Patricia Courville, who met Sharon while both were college students themselves and came to know the Winterscheidts through her, was a constant friend for 45 years. Sharon would become dear to all three of Patricia’s children, and her mentorship to them will remain a guide throughout their lives.

“One of her letters to my daughter hangs on the wall of my daughter’s apartment and reads, ‘You’re stronger than you know—life throws you these things to see what kind of person you’ll become—you’ll become a strong woman,’” Patricia said. “My daughter keeps that on her wall and is inspired by it every day. Sharon lived and communicated an amazing, inspirational message, always. She was one of those people you meet and instantly want in your life forever.”

Now, the Sharon K. Manson Memorial Endowed Scholarship will carry her mission forward by helping those seeking to encourage others like she did. Preference for the scholarship’s recipients will go to students working campus jobs in housing or residence life, or to those pursuing careers in student affairs. The Winterscheidts’ gift ensures Sharon’s legacy and life are not only remembered, but that both continue to serve.

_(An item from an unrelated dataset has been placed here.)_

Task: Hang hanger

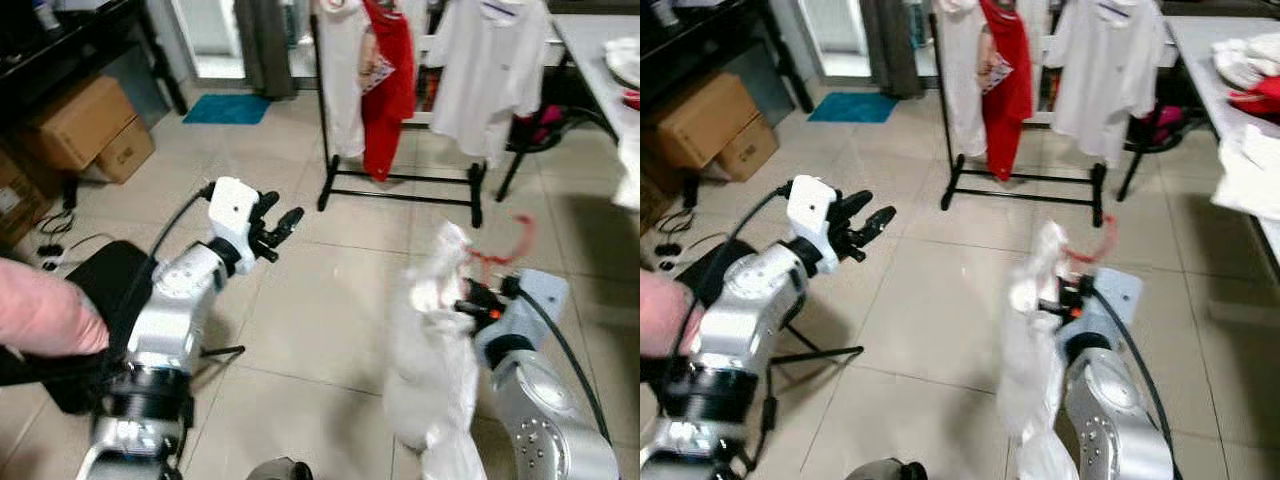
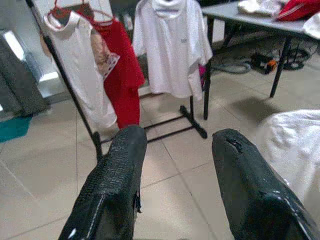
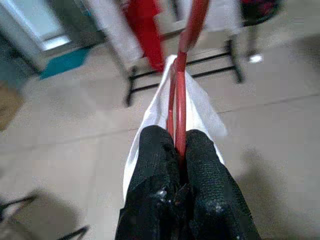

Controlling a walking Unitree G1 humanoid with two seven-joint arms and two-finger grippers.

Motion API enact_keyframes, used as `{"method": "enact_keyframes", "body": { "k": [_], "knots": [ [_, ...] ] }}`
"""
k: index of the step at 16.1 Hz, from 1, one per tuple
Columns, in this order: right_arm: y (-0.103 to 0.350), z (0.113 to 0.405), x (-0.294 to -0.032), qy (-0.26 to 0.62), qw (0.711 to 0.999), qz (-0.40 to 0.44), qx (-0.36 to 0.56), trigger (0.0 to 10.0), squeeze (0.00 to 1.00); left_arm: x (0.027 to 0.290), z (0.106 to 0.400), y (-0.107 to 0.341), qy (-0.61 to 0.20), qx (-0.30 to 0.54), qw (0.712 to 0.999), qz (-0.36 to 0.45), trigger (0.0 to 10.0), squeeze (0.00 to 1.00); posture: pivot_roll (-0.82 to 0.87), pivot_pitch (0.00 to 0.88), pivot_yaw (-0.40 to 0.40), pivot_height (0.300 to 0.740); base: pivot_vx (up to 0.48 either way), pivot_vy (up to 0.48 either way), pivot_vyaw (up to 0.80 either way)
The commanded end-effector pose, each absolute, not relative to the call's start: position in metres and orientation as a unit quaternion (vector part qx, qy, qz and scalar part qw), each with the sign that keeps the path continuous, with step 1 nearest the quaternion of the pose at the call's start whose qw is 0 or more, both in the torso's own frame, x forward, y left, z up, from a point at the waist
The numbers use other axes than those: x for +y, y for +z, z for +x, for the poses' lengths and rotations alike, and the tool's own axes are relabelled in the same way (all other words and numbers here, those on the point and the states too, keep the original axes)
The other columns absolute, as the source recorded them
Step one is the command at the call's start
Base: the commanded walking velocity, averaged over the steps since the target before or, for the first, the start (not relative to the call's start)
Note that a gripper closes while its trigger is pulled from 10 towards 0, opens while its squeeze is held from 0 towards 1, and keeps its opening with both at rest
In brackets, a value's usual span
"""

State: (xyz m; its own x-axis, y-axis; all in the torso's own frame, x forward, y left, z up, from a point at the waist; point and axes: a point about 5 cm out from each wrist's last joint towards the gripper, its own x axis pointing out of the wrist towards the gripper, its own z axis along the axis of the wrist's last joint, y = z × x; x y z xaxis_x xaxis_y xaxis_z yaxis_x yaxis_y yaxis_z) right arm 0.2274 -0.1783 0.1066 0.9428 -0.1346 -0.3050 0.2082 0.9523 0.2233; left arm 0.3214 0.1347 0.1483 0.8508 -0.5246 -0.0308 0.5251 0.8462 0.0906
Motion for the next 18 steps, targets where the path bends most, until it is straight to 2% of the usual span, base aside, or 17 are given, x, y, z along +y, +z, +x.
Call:
{"method": "enact_keyframes", "body": {
  "k": [1,5,11,14,17,18],
  "knots": [
    [0.117,0.227,-0.178,-0.088,0.982,0.13,0.104,10.0,0.0,0.135,0.319,0.15,-0.26,0.0,0.964,0.058,10.0,0.0,-0.1,0.056,0.163,0.74,0.0,0.0,0.0],
    [0.118,0.226,-0.164,-0.054,0.984,0.144,0.086,10.0,0.0,0.125,0.315,0.142,-0.25,0.016,0.966,0.069,10.0,0.0,-0.09,0.061,0.178,0.74,0.226,0.0,0.0],
    [0.134,0.236,-0.16,-0.028,0.998,0.043,0.04,10.0,0.0,0.125,0.31,0.141,-0.244,0.024,0.967,0.068,10.0,0.0,-0.09,0.058,0.171,0.74,0.348,0.0,0.0],
    [0.132,0.239,-0.155,-0.017,0.997,0.062,0.044,10.0,0.0,0.124,0.304,0.143,-0.247,0.021,0.966,0.072,10.0,0.0,-0.07,0.058,0.141,0.74,0.351,0.0,0.0],
    [0.134,0.241,-0.152,-0.012,0.995,0.086,0.039,10.0,0.0,0.125,0.304,0.146,-0.24,0.015,0.968,0.074,10.0,0.0,-0.05,0.066,0.134,0.74,0.346,0.0,-0.8],
    [0.134,0.241,-0.153,-0.017,0.996,0.077,0.038,10.0,0.0,0.123,0.303,0.148,-0.247,0.012,0.966,0.077,10.0,0.0,-0.05,0.069,0.129,0.74,0.349,0.0,0.0]
  ]
}}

“My friendship with Sharon was very close, deeply personal,” Jennifer said. “We talked practically every day, and she was one of my very best friends. Anyone who has one friend like her in their life is blessed, but there were hundreds of people at her memorial service, people who had met her throughout her life, and they all felt the same way about her. They loved her just as strongly. She was in close, personal contact with so many people it was amazing. I know how important my relationship with her was, and she cultivated that with so many people.”

Sharon’s care for the quality and potential of her friends’ lives made her own life extraordinary. Working with students seeking to fulfill their own promise put her in a position to matter. Thanks to Jennifer and Joe Winterscheidt, that’s a promise more students will have the potential to meet.